__Assigned task__. Begin at the top of the records below and return each line exactly through the line with "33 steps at". Skip pictures.

--*--

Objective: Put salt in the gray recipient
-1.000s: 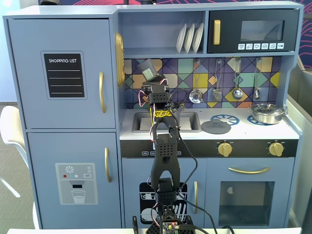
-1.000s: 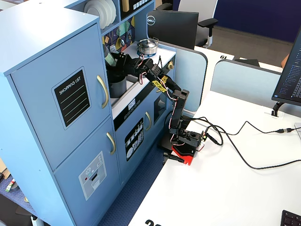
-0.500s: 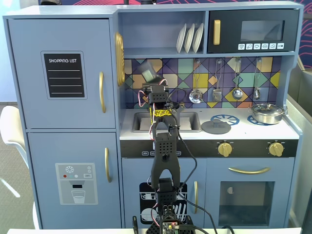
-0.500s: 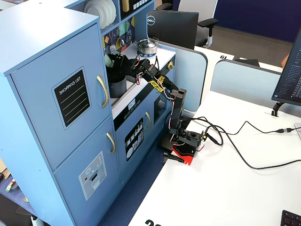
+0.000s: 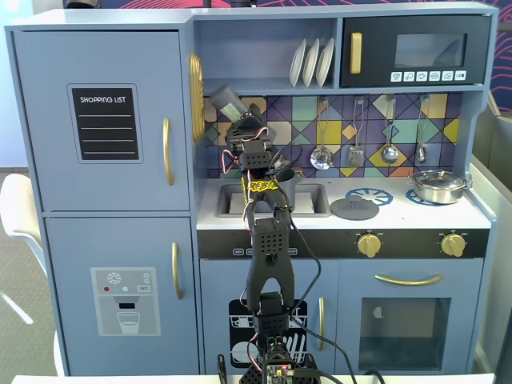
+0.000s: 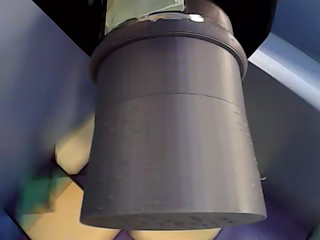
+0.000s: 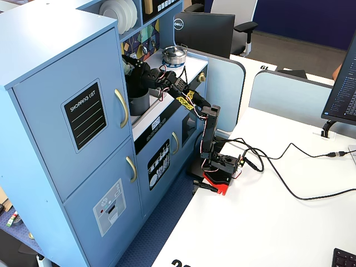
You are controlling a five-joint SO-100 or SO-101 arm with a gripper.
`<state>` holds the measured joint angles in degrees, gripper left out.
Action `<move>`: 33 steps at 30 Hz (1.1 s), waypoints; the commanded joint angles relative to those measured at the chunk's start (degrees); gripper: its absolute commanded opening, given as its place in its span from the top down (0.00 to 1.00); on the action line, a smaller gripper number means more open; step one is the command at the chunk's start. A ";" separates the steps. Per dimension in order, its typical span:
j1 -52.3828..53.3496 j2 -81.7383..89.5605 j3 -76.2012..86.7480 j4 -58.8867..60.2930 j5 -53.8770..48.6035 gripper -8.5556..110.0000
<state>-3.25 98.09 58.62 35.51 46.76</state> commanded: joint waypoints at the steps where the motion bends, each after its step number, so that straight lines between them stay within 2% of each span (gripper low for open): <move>1: 8.17 4.75 1.14 1.49 -25.93 0.93; 7: 29.62 6.94 3.25 5.01 -66.97 0.93; 13: 48.52 6.33 3.96 -13.18 -110.74 0.93; 16: 52.73 5.80 4.83 -19.86 -123.49 0.93; 22: 56.07 6.06 13.27 -19.69 -135.44 0.93; 26: 56.25 6.42 18.54 -19.69 -136.85 0.93; 33: 55.72 6.15 26.72 -26.89 -135.79 0.93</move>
<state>52.21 99.32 84.29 12.66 -88.51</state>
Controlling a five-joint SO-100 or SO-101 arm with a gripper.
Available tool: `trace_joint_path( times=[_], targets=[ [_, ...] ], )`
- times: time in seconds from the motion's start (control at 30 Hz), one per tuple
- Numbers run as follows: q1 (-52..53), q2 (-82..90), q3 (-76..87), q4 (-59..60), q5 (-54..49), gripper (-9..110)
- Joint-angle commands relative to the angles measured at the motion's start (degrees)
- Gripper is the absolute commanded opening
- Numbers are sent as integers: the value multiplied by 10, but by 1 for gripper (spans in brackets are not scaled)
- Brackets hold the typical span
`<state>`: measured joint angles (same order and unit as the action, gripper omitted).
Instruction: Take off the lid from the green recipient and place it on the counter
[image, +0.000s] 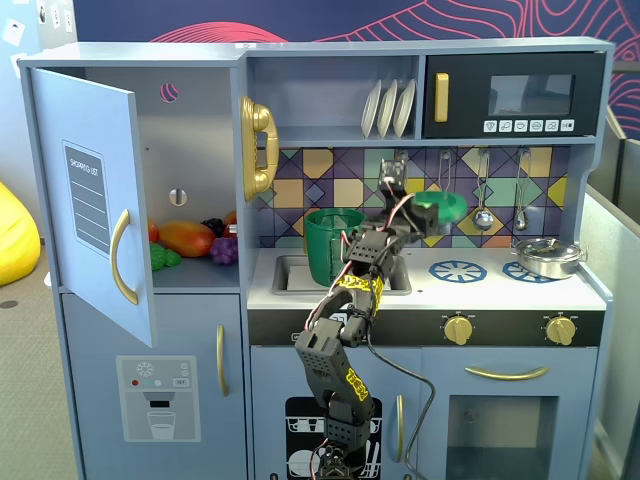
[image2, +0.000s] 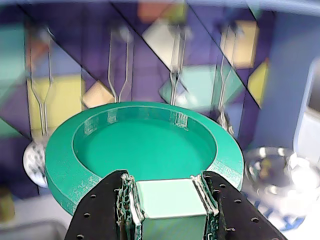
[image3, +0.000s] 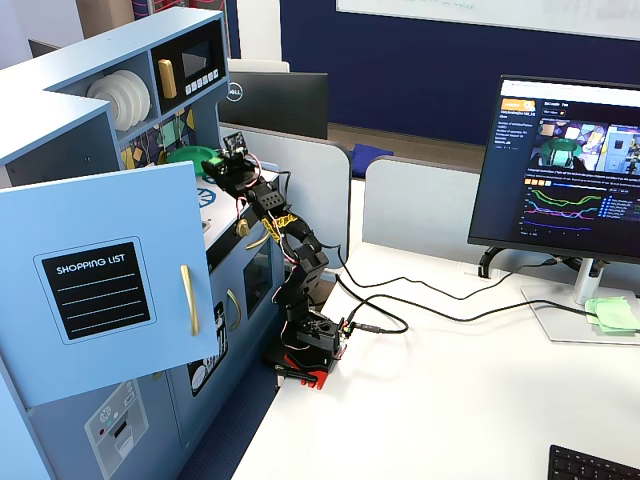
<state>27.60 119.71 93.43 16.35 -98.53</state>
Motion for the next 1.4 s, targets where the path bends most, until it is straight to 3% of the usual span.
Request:
trace_joint_path(
  times=[0.0, 0.3, 0.93, 1.13, 1.37],
  targets=[
    [14, 33, 59, -92, -11, 0],
    [55, -75, 157, -237, -22, 0],
    [47, -125, 188, -268, -34, 0],
    [47, -120, 200, -282, -14, 19],
    [35, -73, 192, -268, 10, 32]
  ],
)
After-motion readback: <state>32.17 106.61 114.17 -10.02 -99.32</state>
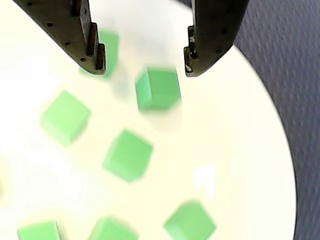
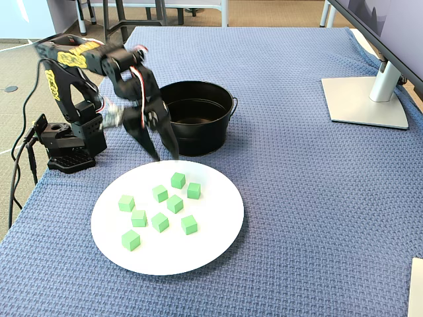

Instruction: Pick up the green cubes from the white plate and place them in the black recipient

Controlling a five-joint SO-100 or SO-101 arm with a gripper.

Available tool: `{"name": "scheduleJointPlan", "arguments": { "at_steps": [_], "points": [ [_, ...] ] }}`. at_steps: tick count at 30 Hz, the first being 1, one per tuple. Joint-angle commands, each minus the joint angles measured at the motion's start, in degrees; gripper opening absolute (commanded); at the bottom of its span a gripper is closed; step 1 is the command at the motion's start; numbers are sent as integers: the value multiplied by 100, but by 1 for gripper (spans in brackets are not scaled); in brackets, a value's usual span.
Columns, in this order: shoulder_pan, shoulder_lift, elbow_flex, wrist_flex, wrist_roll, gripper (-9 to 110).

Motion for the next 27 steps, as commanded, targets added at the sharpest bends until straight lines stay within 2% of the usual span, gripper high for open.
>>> {"name": "scheduleJointPlan", "arguments": {
  "at_steps": [1, 6, 12, 27],
  "points": [
    [360, -1626, -1591, -53, 176, 13],
    [466, -2206, -2294, 167, 255, 14],
    [105, -1881, -1679, -149, 79, 18],
    [53, -1916, -1433, -79, 237, 17]
  ]
}}
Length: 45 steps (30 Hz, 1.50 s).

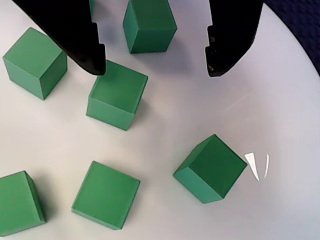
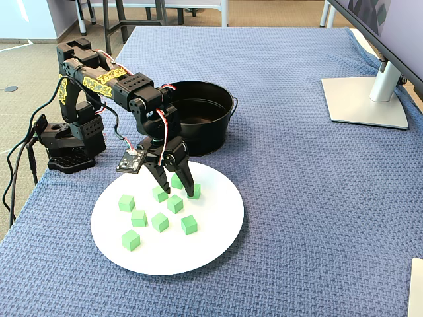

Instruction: Pick up the green cubes from the white plate and place them in the black recipient

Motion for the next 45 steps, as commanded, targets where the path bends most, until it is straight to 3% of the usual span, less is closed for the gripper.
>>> {"name": "scheduleJointPlan", "arguments": {
  "at_steps": [1, 18, 45],
  "points": [
    [-18, 202, -35, -53, 35, 17],
    [290, 334, 580, -325, 1099, 13],
    [-167, -492, -158, -246, 1090, 8]
  ]
}}
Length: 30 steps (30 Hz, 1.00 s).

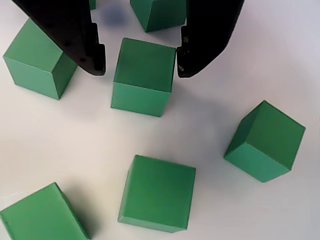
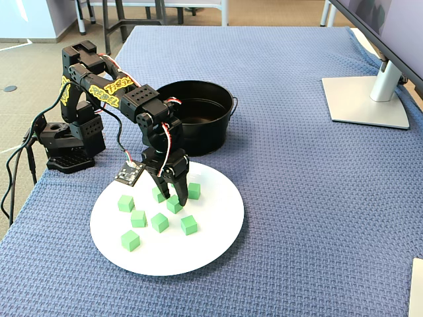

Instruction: Pick up the green cubes from the white plate and place them in the black recipient

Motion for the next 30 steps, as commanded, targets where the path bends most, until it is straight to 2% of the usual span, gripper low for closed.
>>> {"name": "scheduleJointPlan", "arguments": {
  "at_steps": [1, 6, 14, 22, 26, 30],
  "points": [
    [-79, 123, -237, -79, 70, 7],
    [-44, 132, -237, -88, 97, 0],
    [26, 167, -272, 44, 141, 0],
    [62, 1793, -272, 721, 281, 0],
    [-334, 2725, -299, 1266, 492, 0],
    [-1213, 3621, -141, 1670, 809, 0]
  ]
}}
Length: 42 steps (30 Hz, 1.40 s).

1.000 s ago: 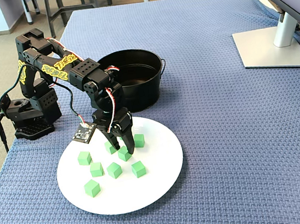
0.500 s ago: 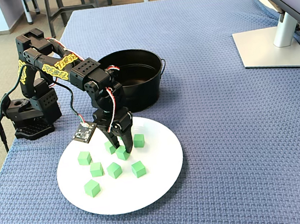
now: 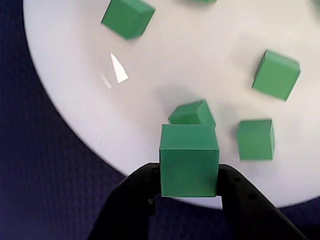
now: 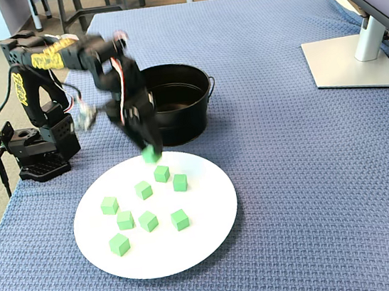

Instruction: Pick up the green cubes from the white plate and place them in the black recipient

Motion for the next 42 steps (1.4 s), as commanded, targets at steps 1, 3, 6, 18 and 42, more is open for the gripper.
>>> {"name": "scheduleJointPlan", "arguments": {
  "at_steps": [1, 3, 6, 18, 42],
  "points": [
    [-861, 1222, -62, 378, 343, 0],
    [-1494, 1635, 149, 439, 527, 0],
    [-2443, 1951, 281, 466, 712, 0],
    [-4614, 387, 554, -580, 1450, 0],
    [-2461, 176, -2883, 1863, 185, 11]
  ]
}}
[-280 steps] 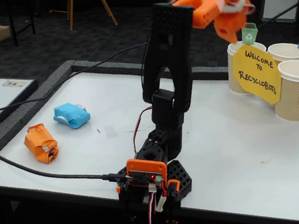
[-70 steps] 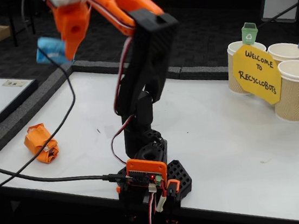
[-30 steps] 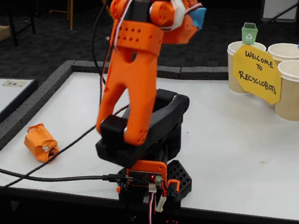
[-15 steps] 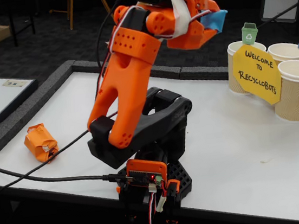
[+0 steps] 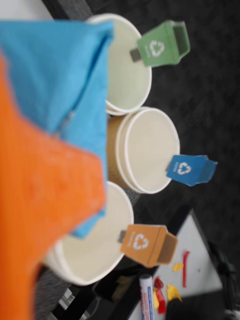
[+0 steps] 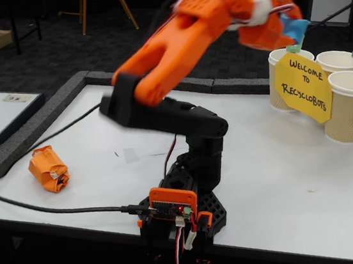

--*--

__Output for this task__.
Objective: Put salt in the gray recipient
-1.000s: 
-1.000s: 
-0.500s: 
-0.500s: 
+0.000s: 
+0.000s: 
+0.000s: 
You are controlling a five-joint SO-100 or SO-101 arm with a gripper.
`<state>` holds the measured joint angles in degrees, gripper left out.
Action `<move>`: 33 steps at 30 Hz (1.1 s), waypoints; the commanded joint angles relative to those measured at the chunk's start (degrees); gripper: its absolute commanded opening, given as its place in its span from the top down (0.00 to 1.00); on the action line, a smaller gripper number means more open; step one is the command at the chunk's start. A ";" separates the steps. Per dimension in order, its typical span:

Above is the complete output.